Hey everyone, I'm running into an issue that's driving me crazy... I'm trying to extract specific HTML tags from a string using regex in Go. The scenario I'm working with is with nested tags, which seems to be causing my regex to unexpected result. My goal is to extract all `<div>` tags, including their contents, but I need to ensure that I'm capturing them accurately even when they are nested within one another. Here's the regex pattern I've been using: ```go pattern := `<div.*?>(.*?)</div>` ``` I've tried using the `(?s)` flag to allow `.` to match newlines, but I'm still getting unexpected matches or incomplete captures when the `<div>` tags are nested. For example, in the following input: ```html <div class="outer"> <div class="inner"> Content here </div> </div> ``` I'm only getting "Content here" as a match, and I need the outer `<div>` to capture everything, including the inner `<div>`. I also experimented with a more complex regex: ```go pattern := `<div.*?>(?s:(.*?)</div>)` ``` This still doesn't seem to provide the correct results.
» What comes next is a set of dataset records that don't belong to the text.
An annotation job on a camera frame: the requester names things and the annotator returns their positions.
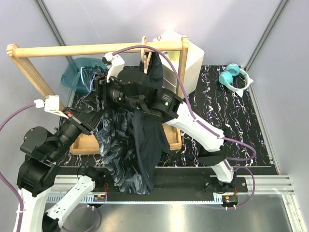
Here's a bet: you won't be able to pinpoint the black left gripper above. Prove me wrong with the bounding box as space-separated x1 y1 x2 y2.
50 105 106 160

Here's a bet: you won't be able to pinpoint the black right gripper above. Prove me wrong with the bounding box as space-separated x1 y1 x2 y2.
81 72 143 112

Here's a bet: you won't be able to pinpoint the patterned dark shorts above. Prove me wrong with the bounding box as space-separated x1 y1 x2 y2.
95 109 150 195

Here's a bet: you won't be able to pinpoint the wooden clothes hanger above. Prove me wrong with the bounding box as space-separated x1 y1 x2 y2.
140 36 152 74

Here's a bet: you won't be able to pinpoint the dark navy shorts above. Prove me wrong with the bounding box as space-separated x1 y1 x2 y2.
132 53 170 195

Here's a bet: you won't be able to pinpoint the blue wire hanger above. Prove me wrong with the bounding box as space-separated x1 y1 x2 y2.
80 66 95 93

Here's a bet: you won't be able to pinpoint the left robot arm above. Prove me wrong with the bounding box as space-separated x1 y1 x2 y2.
14 107 104 232

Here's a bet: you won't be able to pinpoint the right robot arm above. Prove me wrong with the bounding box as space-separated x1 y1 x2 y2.
91 68 237 192

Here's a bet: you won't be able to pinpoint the wooden clothes rack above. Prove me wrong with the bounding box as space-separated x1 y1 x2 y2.
6 35 189 155

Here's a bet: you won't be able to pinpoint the teal plastic basin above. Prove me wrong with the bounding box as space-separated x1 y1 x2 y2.
61 58 108 93

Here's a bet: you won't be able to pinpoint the yellow cup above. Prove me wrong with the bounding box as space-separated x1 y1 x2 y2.
168 51 180 61

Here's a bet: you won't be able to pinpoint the black marble pattern mat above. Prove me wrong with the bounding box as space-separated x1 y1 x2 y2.
60 65 272 167

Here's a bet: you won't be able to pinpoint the teal cat ear headphones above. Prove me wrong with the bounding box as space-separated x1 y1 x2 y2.
218 63 254 98

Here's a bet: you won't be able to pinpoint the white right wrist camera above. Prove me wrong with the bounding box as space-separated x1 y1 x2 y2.
102 52 125 83

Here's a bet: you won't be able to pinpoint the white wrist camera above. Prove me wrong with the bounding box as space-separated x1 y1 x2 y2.
102 52 125 83
34 95 69 118

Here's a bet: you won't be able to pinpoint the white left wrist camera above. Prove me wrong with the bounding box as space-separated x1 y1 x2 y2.
34 95 69 118

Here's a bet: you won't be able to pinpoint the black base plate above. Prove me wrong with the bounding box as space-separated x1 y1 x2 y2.
101 167 248 204

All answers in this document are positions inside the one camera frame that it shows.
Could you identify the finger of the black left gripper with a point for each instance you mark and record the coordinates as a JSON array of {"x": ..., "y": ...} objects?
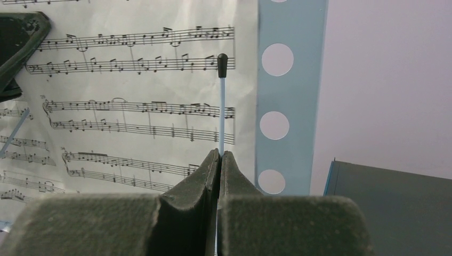
[{"x": 21, "y": 34}]

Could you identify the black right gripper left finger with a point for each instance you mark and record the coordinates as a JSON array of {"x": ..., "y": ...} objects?
[{"x": 180, "y": 221}]

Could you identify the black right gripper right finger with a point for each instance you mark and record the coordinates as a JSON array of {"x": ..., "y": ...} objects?
[{"x": 250, "y": 223}]

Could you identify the sheet music page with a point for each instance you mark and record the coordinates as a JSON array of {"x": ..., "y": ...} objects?
[
  {"x": 28, "y": 166},
  {"x": 128, "y": 94}
]

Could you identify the light blue music stand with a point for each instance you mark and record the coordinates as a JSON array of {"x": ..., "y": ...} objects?
[{"x": 290, "y": 38}]

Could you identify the dark green metal rack unit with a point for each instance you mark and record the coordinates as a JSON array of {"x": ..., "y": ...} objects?
[{"x": 406, "y": 213}]

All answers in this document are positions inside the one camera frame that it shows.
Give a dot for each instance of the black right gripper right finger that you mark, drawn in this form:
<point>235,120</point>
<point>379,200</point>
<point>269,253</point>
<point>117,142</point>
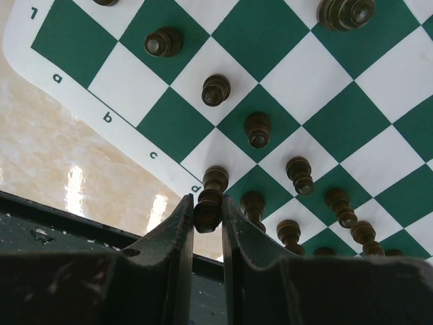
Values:
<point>266,284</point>

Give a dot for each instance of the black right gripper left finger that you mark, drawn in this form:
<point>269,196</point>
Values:
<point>148,282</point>

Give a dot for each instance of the dark queen piece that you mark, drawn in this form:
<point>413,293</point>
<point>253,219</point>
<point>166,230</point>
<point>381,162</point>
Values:
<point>207,213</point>

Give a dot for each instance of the green white chess mat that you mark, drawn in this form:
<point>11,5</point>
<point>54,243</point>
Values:
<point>171,83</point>

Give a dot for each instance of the dark bishop piece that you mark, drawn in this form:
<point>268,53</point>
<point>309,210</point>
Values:
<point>288,231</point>

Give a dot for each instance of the dark king piece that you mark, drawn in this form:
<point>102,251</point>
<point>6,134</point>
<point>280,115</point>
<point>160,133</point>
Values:
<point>253,206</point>

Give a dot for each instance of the dark pawn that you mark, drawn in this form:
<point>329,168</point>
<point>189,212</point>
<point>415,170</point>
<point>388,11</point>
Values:
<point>257,127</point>
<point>338,201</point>
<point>298,170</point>
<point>364,234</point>

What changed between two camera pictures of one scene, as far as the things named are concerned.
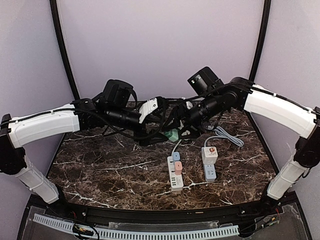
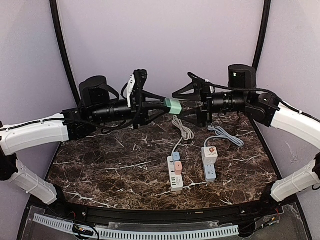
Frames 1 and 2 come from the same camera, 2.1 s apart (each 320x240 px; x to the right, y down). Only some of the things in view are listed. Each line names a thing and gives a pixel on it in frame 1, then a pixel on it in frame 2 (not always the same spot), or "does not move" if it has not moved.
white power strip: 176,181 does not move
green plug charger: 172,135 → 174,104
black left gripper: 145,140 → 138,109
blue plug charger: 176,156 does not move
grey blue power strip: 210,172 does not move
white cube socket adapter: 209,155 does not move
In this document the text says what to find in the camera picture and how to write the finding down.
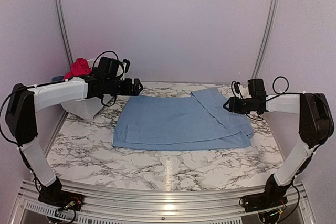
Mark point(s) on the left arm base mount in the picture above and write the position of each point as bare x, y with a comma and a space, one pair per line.
63, 199

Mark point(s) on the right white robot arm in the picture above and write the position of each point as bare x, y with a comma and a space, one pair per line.
316, 123

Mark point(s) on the front aluminium rail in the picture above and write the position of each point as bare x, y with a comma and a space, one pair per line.
115, 205

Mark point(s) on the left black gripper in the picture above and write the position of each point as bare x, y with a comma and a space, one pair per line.
127, 91

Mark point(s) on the right aluminium frame post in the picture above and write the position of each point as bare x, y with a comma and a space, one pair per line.
271, 16

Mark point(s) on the aluminium frame post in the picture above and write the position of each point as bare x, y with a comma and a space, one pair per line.
271, 16
63, 31

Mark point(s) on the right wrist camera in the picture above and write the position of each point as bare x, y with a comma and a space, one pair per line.
239, 90

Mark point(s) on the left aluminium frame post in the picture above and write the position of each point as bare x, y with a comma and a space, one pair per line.
63, 31

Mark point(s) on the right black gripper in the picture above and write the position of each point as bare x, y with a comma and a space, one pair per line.
233, 106

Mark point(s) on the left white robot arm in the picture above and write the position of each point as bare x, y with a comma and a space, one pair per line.
23, 104

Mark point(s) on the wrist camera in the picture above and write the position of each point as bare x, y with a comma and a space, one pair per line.
239, 90
126, 65

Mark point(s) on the light blue button shirt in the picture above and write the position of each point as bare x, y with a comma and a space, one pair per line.
197, 122

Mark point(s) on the dark blue garment in bin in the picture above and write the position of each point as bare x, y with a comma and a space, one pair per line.
57, 78

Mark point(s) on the white plastic laundry bin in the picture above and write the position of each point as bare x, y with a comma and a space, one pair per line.
85, 109

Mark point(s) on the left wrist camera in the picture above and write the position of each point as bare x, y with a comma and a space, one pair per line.
126, 65

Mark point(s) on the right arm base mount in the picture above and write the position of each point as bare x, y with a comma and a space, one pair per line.
258, 202

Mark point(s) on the red garment in bin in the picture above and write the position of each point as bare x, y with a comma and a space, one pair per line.
79, 68

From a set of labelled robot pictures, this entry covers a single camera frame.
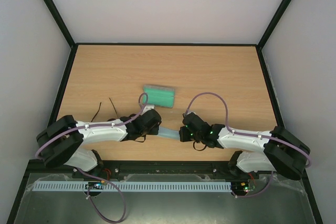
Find black right frame post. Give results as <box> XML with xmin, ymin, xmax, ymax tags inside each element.
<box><xmin>257</xmin><ymin>0</ymin><xmax>292</xmax><ymax>50</ymax></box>

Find grey glasses case green lining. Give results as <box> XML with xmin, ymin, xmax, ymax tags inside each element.
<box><xmin>143</xmin><ymin>84</ymin><xmax>175</xmax><ymax>108</ymax></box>

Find black sunglasses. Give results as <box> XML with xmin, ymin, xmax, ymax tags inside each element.
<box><xmin>90</xmin><ymin>97</ymin><xmax>119</xmax><ymax>122</ymax></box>

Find light blue cleaning cloth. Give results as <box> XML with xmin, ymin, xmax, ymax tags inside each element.
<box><xmin>157</xmin><ymin>127</ymin><xmax>180</xmax><ymax>141</ymax></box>

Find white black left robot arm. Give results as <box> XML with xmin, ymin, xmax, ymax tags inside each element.
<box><xmin>36</xmin><ymin>109</ymin><xmax>162</xmax><ymax>172</ymax></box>

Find light blue slotted cable duct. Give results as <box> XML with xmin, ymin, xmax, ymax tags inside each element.
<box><xmin>32</xmin><ymin>181</ymin><xmax>232</xmax><ymax>193</ymax></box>

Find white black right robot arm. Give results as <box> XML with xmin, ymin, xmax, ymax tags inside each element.
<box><xmin>180</xmin><ymin>112</ymin><xmax>310</xmax><ymax>180</ymax></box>

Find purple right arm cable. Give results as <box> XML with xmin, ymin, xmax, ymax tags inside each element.
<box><xmin>183</xmin><ymin>92</ymin><xmax>313</xmax><ymax>198</ymax></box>

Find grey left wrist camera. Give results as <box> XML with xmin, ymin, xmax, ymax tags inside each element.
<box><xmin>143</xmin><ymin>105</ymin><xmax>155</xmax><ymax>113</ymax></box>

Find black enclosure frame post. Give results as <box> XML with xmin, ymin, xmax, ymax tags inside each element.
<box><xmin>43</xmin><ymin>0</ymin><xmax>76</xmax><ymax>48</ymax></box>

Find black front mounting rail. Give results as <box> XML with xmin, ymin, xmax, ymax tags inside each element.
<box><xmin>26</xmin><ymin>158</ymin><xmax>307</xmax><ymax>183</ymax></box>

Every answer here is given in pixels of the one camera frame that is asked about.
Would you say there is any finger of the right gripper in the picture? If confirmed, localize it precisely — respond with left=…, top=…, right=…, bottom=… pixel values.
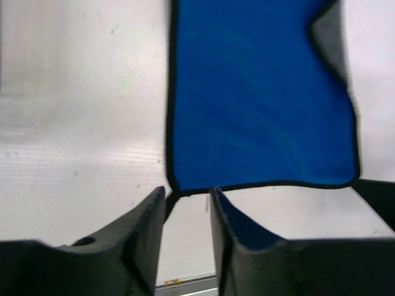
left=351, top=179, right=395, bottom=231

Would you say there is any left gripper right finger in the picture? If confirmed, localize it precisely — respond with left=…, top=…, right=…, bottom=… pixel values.
left=210, top=187, right=394, bottom=295

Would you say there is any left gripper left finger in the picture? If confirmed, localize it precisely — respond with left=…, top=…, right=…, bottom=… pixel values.
left=1, top=187, right=165, bottom=295

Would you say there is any grey towel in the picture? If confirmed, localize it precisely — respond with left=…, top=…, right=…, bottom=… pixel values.
left=165, top=1, right=360, bottom=213

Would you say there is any aluminium rail frame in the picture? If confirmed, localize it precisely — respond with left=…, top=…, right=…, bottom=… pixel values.
left=154, top=275, right=218, bottom=296

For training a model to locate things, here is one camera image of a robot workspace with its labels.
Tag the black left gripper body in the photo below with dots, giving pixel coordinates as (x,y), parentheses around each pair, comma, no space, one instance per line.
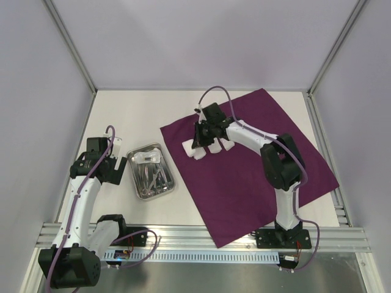
(111,162)

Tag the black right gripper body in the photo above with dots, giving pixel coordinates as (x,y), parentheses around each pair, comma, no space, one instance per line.
(198,136)

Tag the white gauze pad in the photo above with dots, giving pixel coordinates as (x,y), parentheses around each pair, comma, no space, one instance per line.
(227,144)
(187,146)
(199,153)
(215,148)

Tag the stainless steel tray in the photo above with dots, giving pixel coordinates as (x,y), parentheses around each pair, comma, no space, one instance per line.
(133,167)

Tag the packaged blade pouch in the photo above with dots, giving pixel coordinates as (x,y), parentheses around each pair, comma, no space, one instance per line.
(153,152)
(138,158)

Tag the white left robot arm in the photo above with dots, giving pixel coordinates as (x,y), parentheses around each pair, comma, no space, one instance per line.
(74,257)

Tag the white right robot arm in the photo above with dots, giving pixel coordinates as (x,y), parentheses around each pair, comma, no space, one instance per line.
(283,165)

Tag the purple cloth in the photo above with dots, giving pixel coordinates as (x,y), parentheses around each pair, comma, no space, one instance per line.
(230,189)

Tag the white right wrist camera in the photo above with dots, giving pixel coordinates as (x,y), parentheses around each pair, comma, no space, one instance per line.
(199,112)

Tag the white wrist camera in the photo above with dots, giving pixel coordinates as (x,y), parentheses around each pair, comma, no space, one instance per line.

I'm seeing errors where it sometimes matches the inner `<div>` incorrectly, leading to partial captures. Could someone guide to refine my regex pattern to properly extract all nested `<div>` tags, including their complete contents? I'm using Go version 1.19 and the standard `regexp` package for this. Any insights or suggestions would be greatly appreciated! This is part of a larger service I'm building. I'd really appreciate any guidance on this. I'd really appreciate any guidance on this. I'm coming from a different tech stack and learning Go. I appreciate any insights!